Branchenspezifische Herausforderungen
Der EMS-Anbieter Ginzinger beliefert sehr unterschiedliche Branchen, die derzeit mit ebenso unterschiedlichen Herausforderungen zu kämpfen haben. Manche haben den Launch von Neuprodukten verschoben, weil die Möglichkeit zur Präsentation der Neuheiten durch die Absage von Messen derzeit nicht gegeben ist – wie etwa die Light & Building in der Gebäudetechnik. Andere produzieren zwar weiter, etwa Nutz- und Spezialfahrzeugsbauer, hätten aber das Problem dass ihre Produkte von der öffentlichen Hand abgenommen werden müssen, was derzeit nicht oder nur verzögert möglich ist. Umgekehrt läuft gerade bei jenen Unternehmen, die nach China liefern, das Geschäft wegen der sich dort entspannenden Situation gerade wieder gut an. Nahezu reibungslos funktionieren auch Entwicklungsprojekte, meint Pfeiffer: „Hier war Home Office für uns und unsere Mitarbeiter schon bisher nichts Neues, daher läuft das gut weiter.“ Denn natürlich sind alle Ginzinger-Mitarbeiter, die nicht in der Produktion benötigt werden, derzeit im Home Office. Mit aufgestockten Internet-Bandbreiten, einem eignen Server für Videokonferenzen – bei dem Spezialisten für embedded Linux kommt selbstverständlich ein Open-Source-System zum Einsatz, nämlich Jitsi – sowie entsprechende Vorsichtsmaßnahmen in der Produktion läuft der Betrieb weiter. „Wir fahren derzeit zwei nicht überlappende Schichten, achten auf Sicherheitsabstand und Hygienemaßnahmen – und vor allem darauf, dass immer eine Führungskraft anwesend ist“, so Pfeiffer. Das sei nicht in allen produzierenden Unternehmen der Fall, was sich sowohl auf die Motivation der Produktionsmitarbeiter als auch auf die Entscheidungsfähigkeit negativ auswirkt.

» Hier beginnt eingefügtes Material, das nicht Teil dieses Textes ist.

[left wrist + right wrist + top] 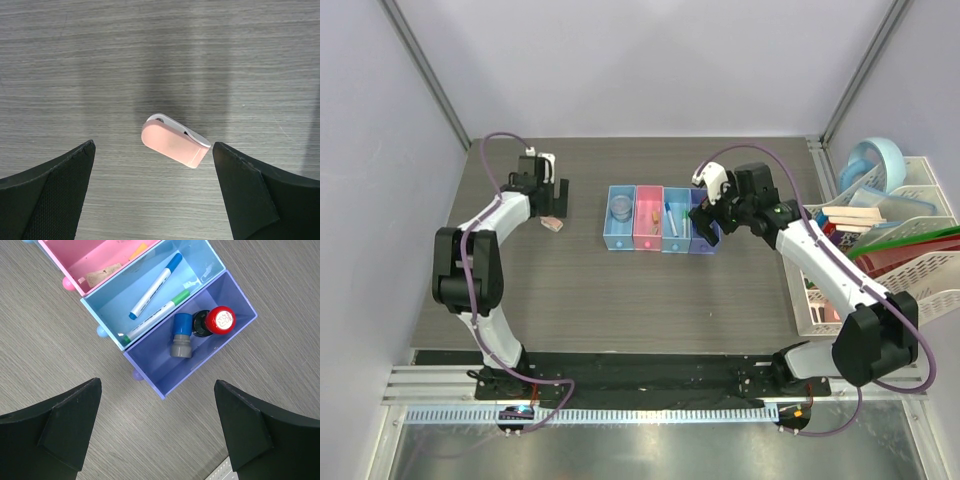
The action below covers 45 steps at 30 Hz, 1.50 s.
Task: Sort the stationery into containers
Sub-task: Pick up the stationery from the center of the board.
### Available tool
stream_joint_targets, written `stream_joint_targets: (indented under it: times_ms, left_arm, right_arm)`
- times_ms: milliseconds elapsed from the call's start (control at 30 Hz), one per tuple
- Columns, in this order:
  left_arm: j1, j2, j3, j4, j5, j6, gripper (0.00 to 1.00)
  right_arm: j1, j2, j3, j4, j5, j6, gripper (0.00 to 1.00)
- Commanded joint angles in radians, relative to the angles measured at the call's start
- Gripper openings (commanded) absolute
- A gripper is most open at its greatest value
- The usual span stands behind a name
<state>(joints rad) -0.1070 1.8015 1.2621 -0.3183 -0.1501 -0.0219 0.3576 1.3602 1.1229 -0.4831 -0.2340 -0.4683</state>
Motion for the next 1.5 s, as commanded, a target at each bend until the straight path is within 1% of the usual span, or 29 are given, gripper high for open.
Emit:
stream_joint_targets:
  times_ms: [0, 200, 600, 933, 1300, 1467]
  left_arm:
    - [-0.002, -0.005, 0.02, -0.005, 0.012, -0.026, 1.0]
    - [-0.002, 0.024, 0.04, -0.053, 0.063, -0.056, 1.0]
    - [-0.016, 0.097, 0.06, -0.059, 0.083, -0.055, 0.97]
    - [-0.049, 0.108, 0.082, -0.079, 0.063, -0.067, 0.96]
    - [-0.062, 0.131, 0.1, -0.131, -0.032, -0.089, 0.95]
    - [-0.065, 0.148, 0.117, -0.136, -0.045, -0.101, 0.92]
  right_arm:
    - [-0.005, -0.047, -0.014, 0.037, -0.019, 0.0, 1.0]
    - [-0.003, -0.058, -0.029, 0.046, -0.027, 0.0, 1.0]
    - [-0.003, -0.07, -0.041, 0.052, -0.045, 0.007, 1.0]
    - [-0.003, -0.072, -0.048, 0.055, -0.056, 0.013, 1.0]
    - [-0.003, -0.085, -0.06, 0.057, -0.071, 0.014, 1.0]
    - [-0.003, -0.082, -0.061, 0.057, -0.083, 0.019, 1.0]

Erreichbarkeit und Lieferfähigkeit gewährleisten
Die Weichen für den Weg durch die Krise wurden bei Ginzinger electronic systems am 16. März gestellt. An diesem Montag beschloss die Geschäftsleitung, unter dem Eindruck der da noch völlig neuen Informationen vom Freitag davor, den Betrieb für den ganzen Tag zu schließen und in Krisensitzungen das weitere Vorgehen zu besprechen. „Oberste Prämisse ist es, die Erreichbarkeit für den Kunden zu gewährleisten und ihn möglichst ohne Unterbrechung weiter zu beliefern und unterstützen zu können“, fasst Pfeiffer den Grundtenor der Maßnahmen zusammen. Die Lieferfähigkeit ist gegeben – zumindest so lange Malaysia noch die Chips verpackt.